Task goal: Check each line of the listing below for the string "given", then copy every line that has it.

Source records:
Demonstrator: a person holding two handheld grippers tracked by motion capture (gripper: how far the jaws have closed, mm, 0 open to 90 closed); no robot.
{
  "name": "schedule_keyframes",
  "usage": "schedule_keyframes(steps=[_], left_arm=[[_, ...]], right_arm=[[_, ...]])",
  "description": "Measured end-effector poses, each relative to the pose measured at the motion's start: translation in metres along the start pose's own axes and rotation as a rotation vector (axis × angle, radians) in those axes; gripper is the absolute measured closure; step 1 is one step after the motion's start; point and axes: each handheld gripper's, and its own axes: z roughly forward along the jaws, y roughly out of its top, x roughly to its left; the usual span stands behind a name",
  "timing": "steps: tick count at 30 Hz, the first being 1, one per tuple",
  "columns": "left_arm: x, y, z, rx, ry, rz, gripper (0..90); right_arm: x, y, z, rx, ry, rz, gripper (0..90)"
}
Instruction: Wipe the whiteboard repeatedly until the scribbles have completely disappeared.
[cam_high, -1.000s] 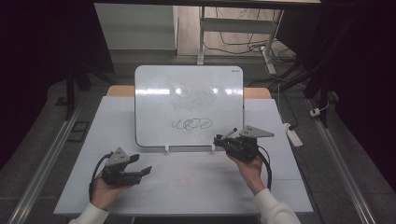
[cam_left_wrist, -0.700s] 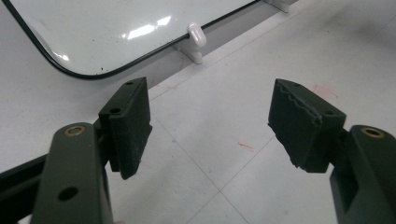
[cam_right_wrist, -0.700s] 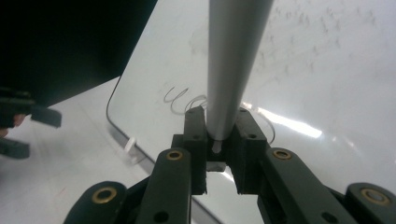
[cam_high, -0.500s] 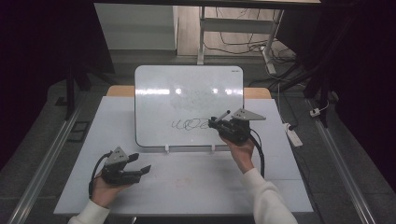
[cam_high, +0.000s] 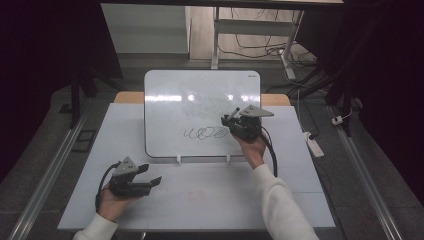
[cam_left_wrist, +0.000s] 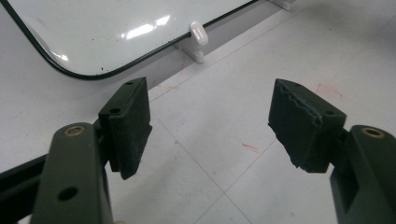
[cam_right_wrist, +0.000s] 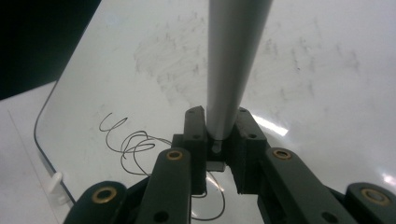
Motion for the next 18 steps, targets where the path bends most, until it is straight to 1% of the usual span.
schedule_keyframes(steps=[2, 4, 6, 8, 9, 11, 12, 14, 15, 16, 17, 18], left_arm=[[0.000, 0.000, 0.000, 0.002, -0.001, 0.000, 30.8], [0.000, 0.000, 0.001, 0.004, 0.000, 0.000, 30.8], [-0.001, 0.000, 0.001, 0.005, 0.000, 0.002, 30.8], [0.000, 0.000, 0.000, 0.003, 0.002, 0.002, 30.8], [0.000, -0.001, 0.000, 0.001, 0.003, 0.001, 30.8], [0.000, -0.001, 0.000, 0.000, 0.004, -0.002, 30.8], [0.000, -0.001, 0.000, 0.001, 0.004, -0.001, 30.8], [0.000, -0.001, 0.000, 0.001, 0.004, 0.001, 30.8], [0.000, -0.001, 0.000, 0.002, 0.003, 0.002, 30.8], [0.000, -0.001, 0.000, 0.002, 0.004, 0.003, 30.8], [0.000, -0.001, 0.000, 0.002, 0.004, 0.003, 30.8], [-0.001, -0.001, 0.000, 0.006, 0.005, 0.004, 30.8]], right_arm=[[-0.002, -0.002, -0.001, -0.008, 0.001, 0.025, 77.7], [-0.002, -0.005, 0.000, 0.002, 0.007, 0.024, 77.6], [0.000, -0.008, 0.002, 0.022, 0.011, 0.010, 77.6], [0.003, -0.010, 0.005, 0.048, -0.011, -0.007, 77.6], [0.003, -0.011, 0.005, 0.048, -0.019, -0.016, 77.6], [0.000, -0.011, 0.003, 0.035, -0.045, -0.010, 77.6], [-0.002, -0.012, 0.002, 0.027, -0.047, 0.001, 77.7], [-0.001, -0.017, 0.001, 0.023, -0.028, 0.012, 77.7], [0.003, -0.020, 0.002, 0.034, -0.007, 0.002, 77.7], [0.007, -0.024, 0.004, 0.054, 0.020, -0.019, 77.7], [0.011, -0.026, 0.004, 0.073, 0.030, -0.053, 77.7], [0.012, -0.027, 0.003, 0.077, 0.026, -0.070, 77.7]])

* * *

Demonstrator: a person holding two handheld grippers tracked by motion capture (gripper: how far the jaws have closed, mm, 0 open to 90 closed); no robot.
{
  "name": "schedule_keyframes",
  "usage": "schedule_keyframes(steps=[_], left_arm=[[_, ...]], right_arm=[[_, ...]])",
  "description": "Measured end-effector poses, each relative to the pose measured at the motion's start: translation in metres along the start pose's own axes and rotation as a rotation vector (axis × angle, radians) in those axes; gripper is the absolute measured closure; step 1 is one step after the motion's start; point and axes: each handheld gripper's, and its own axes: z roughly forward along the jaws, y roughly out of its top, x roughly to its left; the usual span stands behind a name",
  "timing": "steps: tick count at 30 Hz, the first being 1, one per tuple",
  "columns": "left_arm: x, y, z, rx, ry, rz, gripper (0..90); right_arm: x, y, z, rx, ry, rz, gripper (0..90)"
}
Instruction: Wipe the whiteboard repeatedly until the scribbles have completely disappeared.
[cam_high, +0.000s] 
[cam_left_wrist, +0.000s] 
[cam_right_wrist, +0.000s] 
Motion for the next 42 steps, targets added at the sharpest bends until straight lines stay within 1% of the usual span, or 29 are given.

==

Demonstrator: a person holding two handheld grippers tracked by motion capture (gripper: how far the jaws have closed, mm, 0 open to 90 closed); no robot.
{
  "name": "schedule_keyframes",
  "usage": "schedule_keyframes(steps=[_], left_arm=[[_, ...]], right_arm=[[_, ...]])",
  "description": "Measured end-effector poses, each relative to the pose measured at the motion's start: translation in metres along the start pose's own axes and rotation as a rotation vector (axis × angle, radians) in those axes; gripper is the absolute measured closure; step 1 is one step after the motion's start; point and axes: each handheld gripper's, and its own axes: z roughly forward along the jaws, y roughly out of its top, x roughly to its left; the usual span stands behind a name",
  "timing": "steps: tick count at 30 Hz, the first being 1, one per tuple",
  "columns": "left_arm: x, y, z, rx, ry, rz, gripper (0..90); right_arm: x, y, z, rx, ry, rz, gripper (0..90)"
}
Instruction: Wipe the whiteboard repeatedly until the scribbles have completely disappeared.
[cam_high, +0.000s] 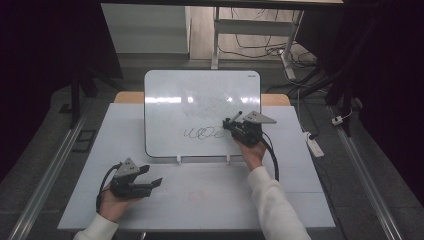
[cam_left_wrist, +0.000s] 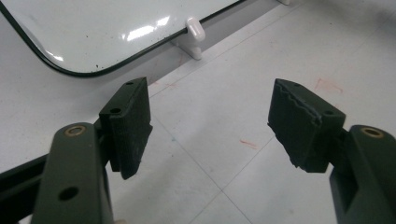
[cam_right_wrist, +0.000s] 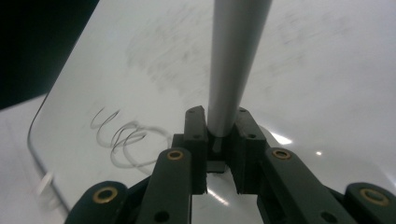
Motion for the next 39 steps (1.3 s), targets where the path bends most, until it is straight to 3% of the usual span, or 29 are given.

Solution to the exercise:
Motion for the next 42 steps, targets added at the sharpest bends until straight lines stay within 1% of the usual span, or 29 are given.
Motion for the next 39 steps (1.3 s), targets where the path bends most, until it is straight to 3% of the usual span, or 29 are given.

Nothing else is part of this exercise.